The key observation from the melt inclusion and whole-rock records from ocean islands such as Iceland, is that as crystallisation proceeds mixing in magma chambers progressively reduces geochemical variability, until by ~5wt% MgO almost all primary chemical diversity has been lost. These chemical systematics allow us to extend the observations made at ocean islands to make predictions about how mixing processes should operate in MORB generally and the key factors controlling mixing efficiency: melt flow out of the mantle, crustal thickness, magma supply rate, and by extension spreading rate, and mantle potential temperature.

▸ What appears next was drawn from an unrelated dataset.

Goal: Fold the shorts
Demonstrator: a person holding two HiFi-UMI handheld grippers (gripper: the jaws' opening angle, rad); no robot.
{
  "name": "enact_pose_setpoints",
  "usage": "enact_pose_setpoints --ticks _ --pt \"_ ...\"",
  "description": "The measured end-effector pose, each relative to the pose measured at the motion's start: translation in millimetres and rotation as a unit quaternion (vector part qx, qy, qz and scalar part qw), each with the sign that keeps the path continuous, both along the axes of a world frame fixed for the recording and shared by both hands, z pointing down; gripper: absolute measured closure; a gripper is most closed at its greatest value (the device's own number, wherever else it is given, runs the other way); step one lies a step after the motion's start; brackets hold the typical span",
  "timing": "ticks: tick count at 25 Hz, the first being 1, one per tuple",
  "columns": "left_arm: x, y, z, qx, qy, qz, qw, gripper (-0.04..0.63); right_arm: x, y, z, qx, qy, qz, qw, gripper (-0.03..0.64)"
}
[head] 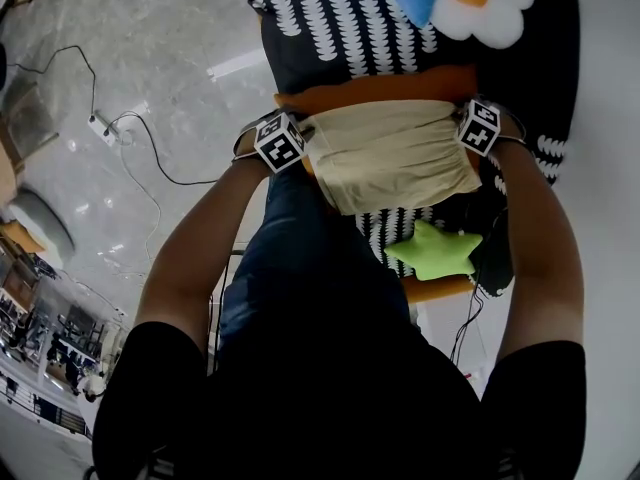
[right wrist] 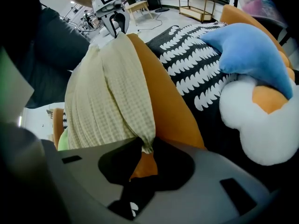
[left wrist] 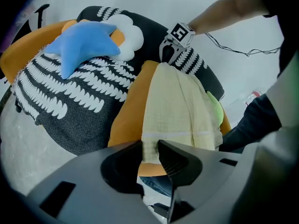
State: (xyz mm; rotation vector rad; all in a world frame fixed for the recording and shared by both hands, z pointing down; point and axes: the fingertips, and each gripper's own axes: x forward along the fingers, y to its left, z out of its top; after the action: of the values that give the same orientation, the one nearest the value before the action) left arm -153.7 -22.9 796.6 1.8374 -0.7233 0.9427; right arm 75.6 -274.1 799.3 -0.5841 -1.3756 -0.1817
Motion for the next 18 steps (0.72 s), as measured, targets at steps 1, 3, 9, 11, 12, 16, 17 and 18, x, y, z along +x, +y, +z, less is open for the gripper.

However, with its low sampling density, the global MORB database does not easily allow testing of these hypotheses. We have developed a novel geospatial statistical analysis to bridge the gap between observations made on a small scale – at single ocean islands and ridge segments – to the entire global dataset of MORB chemistry. By analysing the geochemical variance in MORB over a range of bandwidths we have captured the ~200km lengthscale at which the simple relationships between geochemical variability and MgO appear.

Our results demonstrate that on short lengthscales mantle chemical structure and magmatic processes operate coherently in destruction of geochemical variability. That the physical conditions promoting magma mixing during transport and storage may change from setting to setting has significant implications for how we should view the heterogeneity expressed in suites of basalts, as mixing affects both the range of basalt compositions erupting and the apparent composition of isotopic endmembers.